THE DATA START

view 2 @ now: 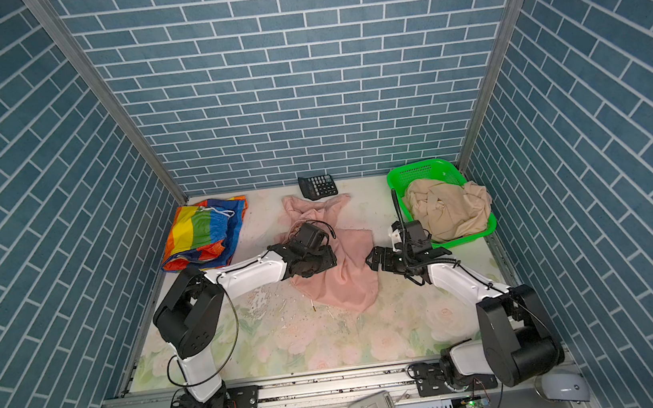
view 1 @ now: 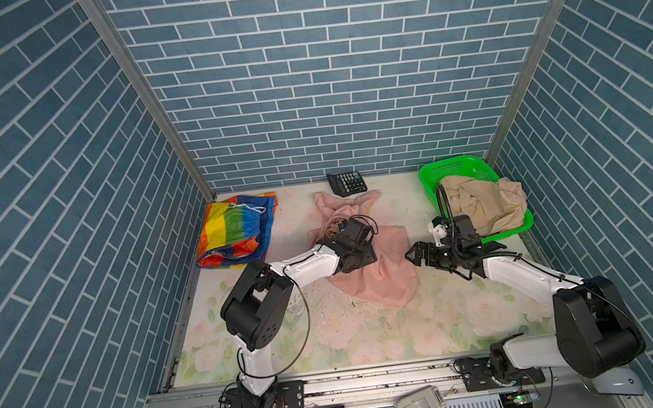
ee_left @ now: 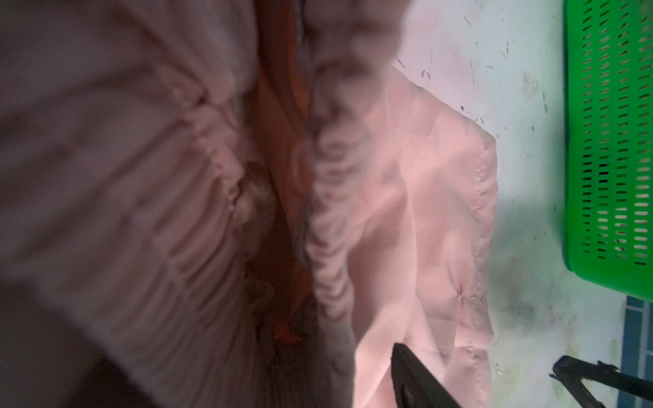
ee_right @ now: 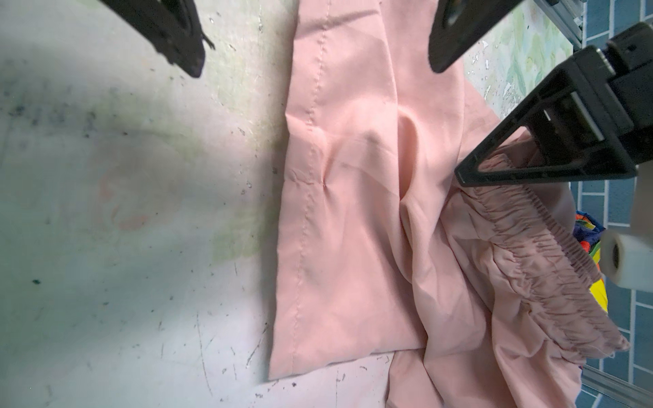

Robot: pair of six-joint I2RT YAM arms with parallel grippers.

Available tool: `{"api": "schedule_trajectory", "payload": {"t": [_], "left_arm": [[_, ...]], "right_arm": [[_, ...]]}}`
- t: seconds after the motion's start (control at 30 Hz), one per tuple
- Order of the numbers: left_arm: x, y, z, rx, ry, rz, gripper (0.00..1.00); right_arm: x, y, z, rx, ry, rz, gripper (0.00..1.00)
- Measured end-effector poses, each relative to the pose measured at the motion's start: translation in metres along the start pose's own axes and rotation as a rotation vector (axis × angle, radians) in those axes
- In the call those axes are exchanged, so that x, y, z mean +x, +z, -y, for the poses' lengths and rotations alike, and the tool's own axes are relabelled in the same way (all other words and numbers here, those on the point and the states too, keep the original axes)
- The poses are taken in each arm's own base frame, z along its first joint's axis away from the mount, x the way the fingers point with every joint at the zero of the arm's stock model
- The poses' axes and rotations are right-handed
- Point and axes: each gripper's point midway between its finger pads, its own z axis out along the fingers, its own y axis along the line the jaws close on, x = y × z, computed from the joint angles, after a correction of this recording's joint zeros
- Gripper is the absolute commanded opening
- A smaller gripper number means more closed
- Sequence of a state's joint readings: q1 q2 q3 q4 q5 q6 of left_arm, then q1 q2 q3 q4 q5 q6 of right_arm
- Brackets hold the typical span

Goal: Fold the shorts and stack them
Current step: 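Hold the pink waistband with left gripper while right gripper grasps the leg hem, then lift the pink shorts high by waistband and hem with both grippers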

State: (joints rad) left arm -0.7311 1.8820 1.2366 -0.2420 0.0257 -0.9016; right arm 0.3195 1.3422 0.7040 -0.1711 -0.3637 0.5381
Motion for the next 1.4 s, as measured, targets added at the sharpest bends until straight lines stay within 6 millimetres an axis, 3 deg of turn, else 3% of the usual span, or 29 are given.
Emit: {"api": "schedule_trajectory", "payload": {"t": [0.07,0.23,0.43,0.63,0.7,0.77,0.9,0.97,1.07,1.23,1.33,1.4], "left_arm": [[-0.004,0.002,-0.001,-0.006,0.002,0.008,0.47],[-0.014,0.003,-0.007,-0.014,-0.006,0.028,0.08],[-0.039,-0.011,0.001,0.001,0.018,0.061,0.0],[-0.093,-0.07,0.007,0.083,-0.012,0.189,0.0],[-0.109,-0.088,0.005,0.105,-0.026,0.232,0.0],[-0.119,-0.099,0.003,0.122,-0.039,0.258,0.0],[-0.131,-0.115,-0.008,0.14,-0.061,0.279,0.0],[-0.135,-0.12,-0.021,0.139,-0.083,0.282,0.0],[-0.148,-0.135,-0.055,0.128,-0.143,0.312,0.0],[-0.163,-0.16,-0.124,0.129,-0.292,0.381,0.0],[-0.152,-0.161,-0.153,0.127,-0.354,0.376,0.0],[-0.142,-0.157,-0.158,0.141,-0.365,0.352,0.0]], "right_arm": [[0.001,0.001,0.001,0.001,0.006,-0.003,0.99],[0.004,0.002,0.002,0.001,0.009,-0.005,0.99],[0.018,0.004,0.002,-0.018,0.007,-0.034,0.99],[0.05,0.008,0.001,-0.023,-0.012,-0.092,0.94],[0.059,0.014,0.0,-0.028,-0.009,-0.115,0.86],[0.064,0.025,-0.002,-0.036,0.0,-0.135,0.71],[0.058,0.048,-0.006,-0.053,0.024,-0.158,0.19],[0.051,0.056,-0.006,-0.042,0.042,-0.169,0.04],[0.017,0.063,-0.008,-0.024,0.049,-0.151,0.0],[-0.098,0.061,-0.002,0.03,0.045,0.001,0.0],[-0.148,0.053,0.002,0.078,0.005,0.068,0.0],[-0.161,0.052,0.003,0.107,-0.023,0.079,0.0]]}}
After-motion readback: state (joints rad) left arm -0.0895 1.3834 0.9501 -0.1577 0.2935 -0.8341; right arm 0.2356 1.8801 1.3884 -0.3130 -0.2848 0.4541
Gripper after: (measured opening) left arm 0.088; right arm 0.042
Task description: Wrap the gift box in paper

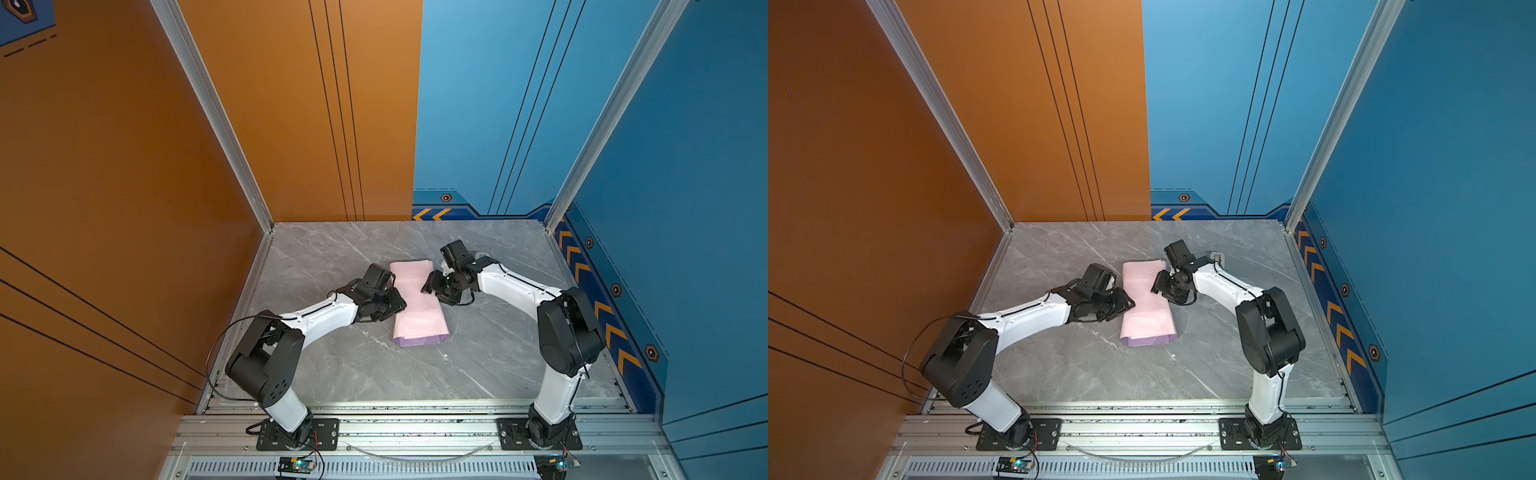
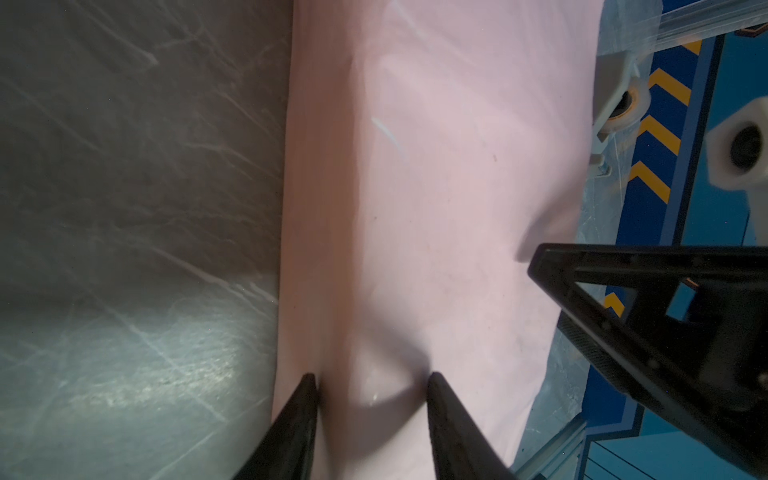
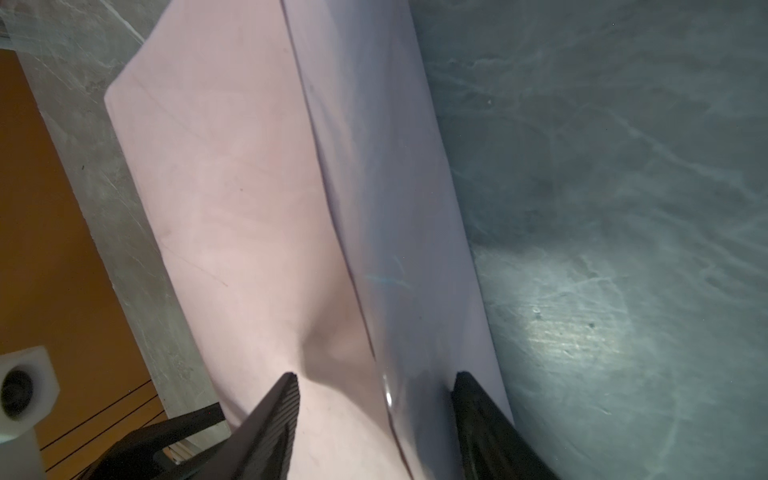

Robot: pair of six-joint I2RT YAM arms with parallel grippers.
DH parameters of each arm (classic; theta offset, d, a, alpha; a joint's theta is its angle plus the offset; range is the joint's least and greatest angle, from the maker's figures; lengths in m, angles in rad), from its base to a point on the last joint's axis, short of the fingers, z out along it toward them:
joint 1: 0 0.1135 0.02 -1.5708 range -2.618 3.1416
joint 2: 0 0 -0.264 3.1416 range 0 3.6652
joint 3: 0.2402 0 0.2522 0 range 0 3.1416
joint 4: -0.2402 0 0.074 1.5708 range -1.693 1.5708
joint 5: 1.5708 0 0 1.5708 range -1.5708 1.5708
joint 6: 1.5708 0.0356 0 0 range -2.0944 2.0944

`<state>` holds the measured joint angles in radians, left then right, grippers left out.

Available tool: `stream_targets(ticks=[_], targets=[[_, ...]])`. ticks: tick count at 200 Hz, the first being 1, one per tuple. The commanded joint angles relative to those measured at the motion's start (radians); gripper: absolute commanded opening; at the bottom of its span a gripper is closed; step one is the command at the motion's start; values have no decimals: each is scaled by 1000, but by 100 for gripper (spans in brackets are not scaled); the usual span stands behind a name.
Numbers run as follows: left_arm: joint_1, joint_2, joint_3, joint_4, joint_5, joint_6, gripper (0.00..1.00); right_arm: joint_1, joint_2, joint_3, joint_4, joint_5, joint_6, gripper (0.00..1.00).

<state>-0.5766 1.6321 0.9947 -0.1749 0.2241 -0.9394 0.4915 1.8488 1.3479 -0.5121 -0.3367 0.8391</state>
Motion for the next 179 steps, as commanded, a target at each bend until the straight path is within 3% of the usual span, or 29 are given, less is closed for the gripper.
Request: stream_targets(ticks=[1, 13, 31, 58, 109, 151, 165, 179], targets=[[-6, 8, 28, -5, -29, 21, 45, 11, -48, 9, -30, 21, -9, 61], [-1, 8, 60, -43, -27, 29, 47, 10, -42, 17, -57, 42, -25, 50], [8, -4, 75, -52, -35, 45, 50, 10, -36, 14, -68, 71, -34, 41], [32, -15, 107, -62, -53, 76, 54, 7, -30, 14, -80, 88, -43, 37], [46, 90, 154, -57, -47, 105, 54, 21, -33, 15, -62, 84, -31, 37], [19, 147, 160, -68, -68, 114, 45, 39, -37, 20, -45, 76, -15, 39], [16, 151, 158, -80, -84, 124, 44, 35, -40, 22, -47, 71, -22, 43], [16, 155, 155, -91, -99, 132, 43, 23, -54, 26, -52, 63, -36, 55]])
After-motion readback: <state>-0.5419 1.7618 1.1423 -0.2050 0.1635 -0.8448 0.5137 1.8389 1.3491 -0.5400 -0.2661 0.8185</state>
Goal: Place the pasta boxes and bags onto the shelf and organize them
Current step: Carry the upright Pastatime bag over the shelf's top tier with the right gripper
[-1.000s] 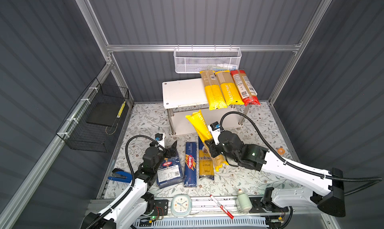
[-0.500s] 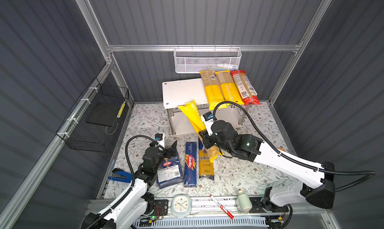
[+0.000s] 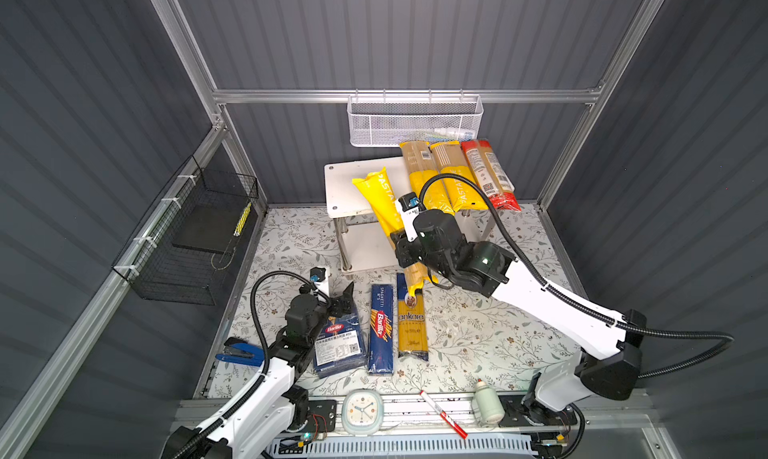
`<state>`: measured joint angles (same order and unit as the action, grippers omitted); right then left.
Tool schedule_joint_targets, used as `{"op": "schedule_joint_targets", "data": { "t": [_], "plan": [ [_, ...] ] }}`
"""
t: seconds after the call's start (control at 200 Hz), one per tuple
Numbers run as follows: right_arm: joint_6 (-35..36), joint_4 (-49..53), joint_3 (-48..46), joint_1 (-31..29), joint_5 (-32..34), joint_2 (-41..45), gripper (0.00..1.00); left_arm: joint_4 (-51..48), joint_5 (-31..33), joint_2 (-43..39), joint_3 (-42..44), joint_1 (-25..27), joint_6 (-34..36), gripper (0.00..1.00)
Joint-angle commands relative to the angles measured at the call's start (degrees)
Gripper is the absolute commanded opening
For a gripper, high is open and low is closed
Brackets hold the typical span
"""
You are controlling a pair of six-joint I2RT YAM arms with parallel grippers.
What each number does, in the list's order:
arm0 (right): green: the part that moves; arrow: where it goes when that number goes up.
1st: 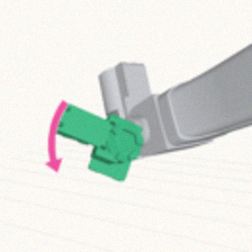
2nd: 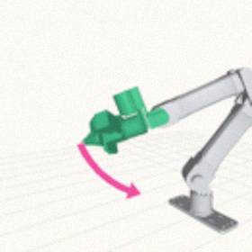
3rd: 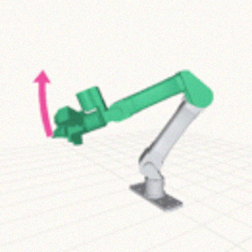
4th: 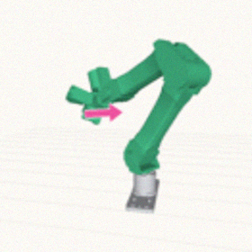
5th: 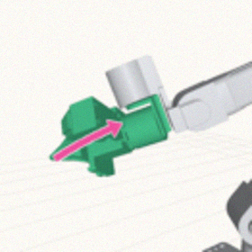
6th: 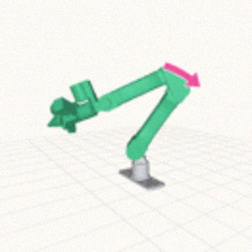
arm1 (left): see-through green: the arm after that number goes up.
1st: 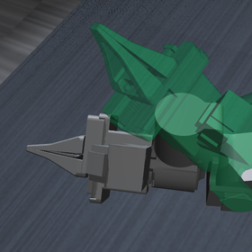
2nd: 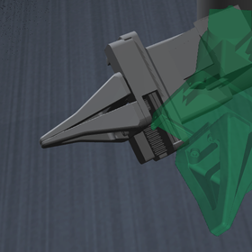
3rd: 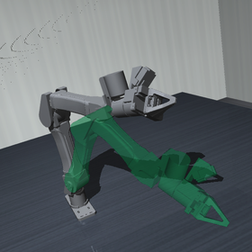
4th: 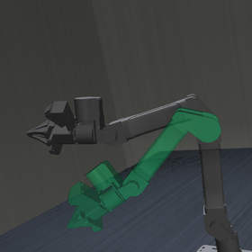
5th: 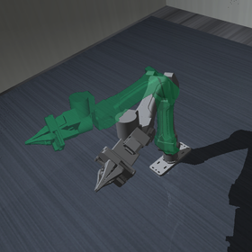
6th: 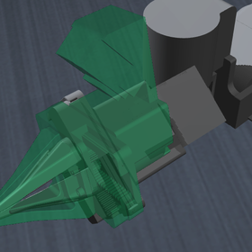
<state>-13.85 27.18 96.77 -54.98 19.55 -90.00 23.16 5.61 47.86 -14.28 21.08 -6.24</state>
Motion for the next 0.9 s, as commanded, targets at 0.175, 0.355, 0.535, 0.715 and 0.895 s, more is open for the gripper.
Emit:
{"op": "schedule_joint_targets", "data": {
  "t": [0.175, 0.355, 0.535, 0.715, 0.895],
  "plan": [
    [4.4, -7.1, 14.0, 3.7, -1.9, -5.0, 0.22, 1.4, 0.1, -1.4, 1.3, 0.0, -0.3, 0.99],
    [4.2, -6.9, 19.7, 5.9, -3.8, -8.8, 0.20, 1.4, -0.1, -1.1, 1.1, 0.0, -0.2, 0.99],
    [4.2, -6.4, 23.7, 7.3, -4.4, -12.0, 0.20, 1.3, -0.2, -0.4, 0.7, 0.0, -0.2, 0.99],
    [3.8, -7.0, 26.4, 9.0, -4.9, -14.2, 0.20, 1.3, -0.3, -0.1, 0.6, 0.0, -0.2, 0.99],
    [3.8, -6.2, 30.3, 10.1, -5.1, -17.0, 0.19, 1.2, -0.3, 0.0, 0.6, 0.1, -0.1, 0.99]
  ]
}}
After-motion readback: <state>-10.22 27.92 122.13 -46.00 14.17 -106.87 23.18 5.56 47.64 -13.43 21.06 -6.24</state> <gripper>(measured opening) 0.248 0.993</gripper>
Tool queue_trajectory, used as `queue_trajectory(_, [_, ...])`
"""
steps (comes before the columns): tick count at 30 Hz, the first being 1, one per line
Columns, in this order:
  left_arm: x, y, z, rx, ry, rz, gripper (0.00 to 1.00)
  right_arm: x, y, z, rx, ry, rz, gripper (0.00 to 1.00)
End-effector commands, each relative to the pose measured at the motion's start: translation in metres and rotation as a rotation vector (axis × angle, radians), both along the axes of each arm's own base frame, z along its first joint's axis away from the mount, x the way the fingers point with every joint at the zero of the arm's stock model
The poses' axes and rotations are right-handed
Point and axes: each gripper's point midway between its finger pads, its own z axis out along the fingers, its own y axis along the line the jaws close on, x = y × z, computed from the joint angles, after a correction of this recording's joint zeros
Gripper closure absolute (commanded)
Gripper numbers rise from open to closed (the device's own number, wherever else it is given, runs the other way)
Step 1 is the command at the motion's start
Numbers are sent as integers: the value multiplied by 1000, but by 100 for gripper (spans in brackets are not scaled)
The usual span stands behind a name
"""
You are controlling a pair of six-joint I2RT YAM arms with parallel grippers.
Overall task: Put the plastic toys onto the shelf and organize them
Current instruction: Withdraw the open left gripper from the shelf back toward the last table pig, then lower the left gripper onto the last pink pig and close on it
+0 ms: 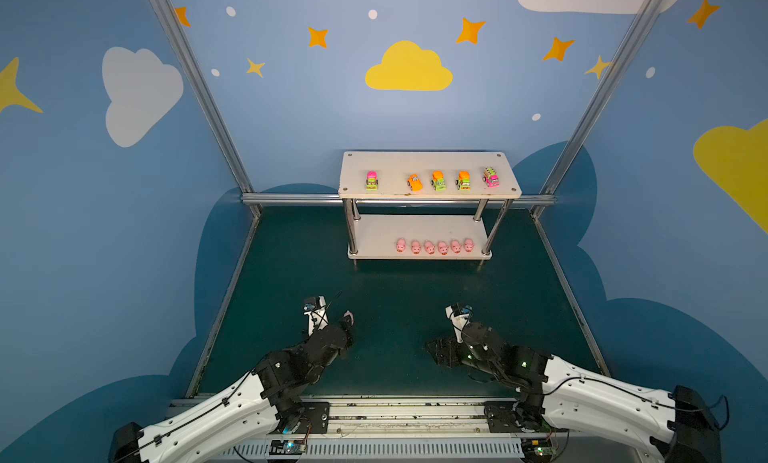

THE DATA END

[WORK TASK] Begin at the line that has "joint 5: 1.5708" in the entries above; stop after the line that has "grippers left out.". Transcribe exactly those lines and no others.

[FINISHED EXERCISE]
joint 5: 1.5708 0 0 1.5708 range -1.5708 1.5708
joint 6: 1.5708 0.0356 0 0 range -2.0944 2.0944

`<state>` holds the measured joint angles in radians, left then right, grippers left out.

This finishes the output for the exercise.